Monday, December 9, 2013

People say libertarianism is selfish, and I find it to be the opposite, since it allows people to do what they want to do. It seems much more selfish to tell other people what to do, even if it's one's opinion that it's in their best interest. Why do all these things the government restricts us with exist? It's because humans are usually pretty compassionate. And if they're not compassionate, it's probably in their best interest that those around them are happy so they don't get killed by making the less compassionate angry?

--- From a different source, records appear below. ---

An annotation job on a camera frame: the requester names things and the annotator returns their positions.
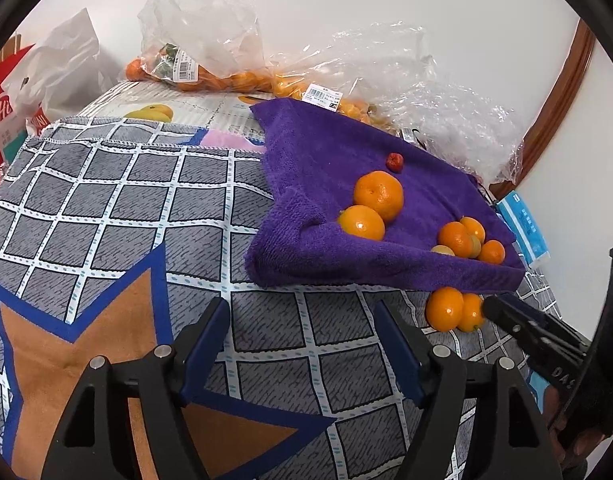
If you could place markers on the grey checkered star blanket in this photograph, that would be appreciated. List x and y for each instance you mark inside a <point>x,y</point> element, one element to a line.
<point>136,185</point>

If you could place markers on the small red tomato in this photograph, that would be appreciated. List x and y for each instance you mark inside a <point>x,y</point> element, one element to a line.
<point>395,161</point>

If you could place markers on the purple towel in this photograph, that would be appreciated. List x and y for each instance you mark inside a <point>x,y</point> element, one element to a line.
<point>326,170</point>

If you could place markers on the brown wooden door frame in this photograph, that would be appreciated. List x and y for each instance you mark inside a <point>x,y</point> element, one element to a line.
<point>561,95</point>

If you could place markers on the blue tissue pack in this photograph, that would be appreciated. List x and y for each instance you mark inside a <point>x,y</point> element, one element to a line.
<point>523,225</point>

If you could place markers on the yellow-green round fruit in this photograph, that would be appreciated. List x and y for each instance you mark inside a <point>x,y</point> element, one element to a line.
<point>476,247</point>
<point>442,250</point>

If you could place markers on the large mandarin orange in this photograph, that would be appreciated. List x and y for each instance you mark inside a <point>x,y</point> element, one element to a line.
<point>379,195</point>

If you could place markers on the heap of kumquats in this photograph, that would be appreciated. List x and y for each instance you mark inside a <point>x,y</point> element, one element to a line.
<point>356,110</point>

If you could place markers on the person's right hand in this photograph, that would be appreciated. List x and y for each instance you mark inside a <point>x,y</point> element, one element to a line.
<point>571,440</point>

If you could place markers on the white printed table cover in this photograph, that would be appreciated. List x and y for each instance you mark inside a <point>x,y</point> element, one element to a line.
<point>206,110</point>

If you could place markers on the clear plastic bag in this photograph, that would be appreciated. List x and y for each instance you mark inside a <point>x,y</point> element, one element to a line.
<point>461,120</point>
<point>201,15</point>
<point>376,60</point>

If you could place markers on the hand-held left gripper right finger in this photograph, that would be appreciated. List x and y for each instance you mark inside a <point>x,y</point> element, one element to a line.
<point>401,355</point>

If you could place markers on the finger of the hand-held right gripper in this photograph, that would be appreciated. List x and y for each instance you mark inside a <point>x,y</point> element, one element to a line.
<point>516,332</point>
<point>536,315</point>

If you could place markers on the heap of small tangerines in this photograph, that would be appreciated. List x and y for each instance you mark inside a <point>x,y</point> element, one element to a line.
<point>236,80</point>

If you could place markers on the white plastic shopping bag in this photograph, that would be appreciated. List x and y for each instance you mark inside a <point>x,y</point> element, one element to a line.
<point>66,60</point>

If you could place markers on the red paper bag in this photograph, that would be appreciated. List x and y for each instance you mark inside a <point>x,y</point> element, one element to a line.
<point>1,110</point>

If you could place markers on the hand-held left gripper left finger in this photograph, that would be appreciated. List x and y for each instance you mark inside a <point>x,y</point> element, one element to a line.
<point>206,345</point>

Those that run the government are no smarter than us, and their collective compromise results in them all being dumber than even one of us. Why can we just print more money? I read somewhere, but I'm not even sure if it's true, that the federal reserve doesn't even print money sometimes, but it's more of a "let's move a decimal place on a computer. Yay money." Isn't the federal reserve a bunch of people that get paid money to do whatever they want? They can't go out of business. I'm not an economic genius that knows exactly why what they do doesn't work, but I don't think it takes a genius to know that we can just ruin the value of a dollar based on some random people (who weren't elected, yes?) move decimal places on the computer. Doesn't this cause inflation? Oh, that's a good thing for the government, isn't it? Do savings inflate as the same rate as the value of the dollar go down? A twenty is valued as a hundred dollars from the seventies, right? Does that mean if someone had money in the bank in the seventies, it's now worth considerably less?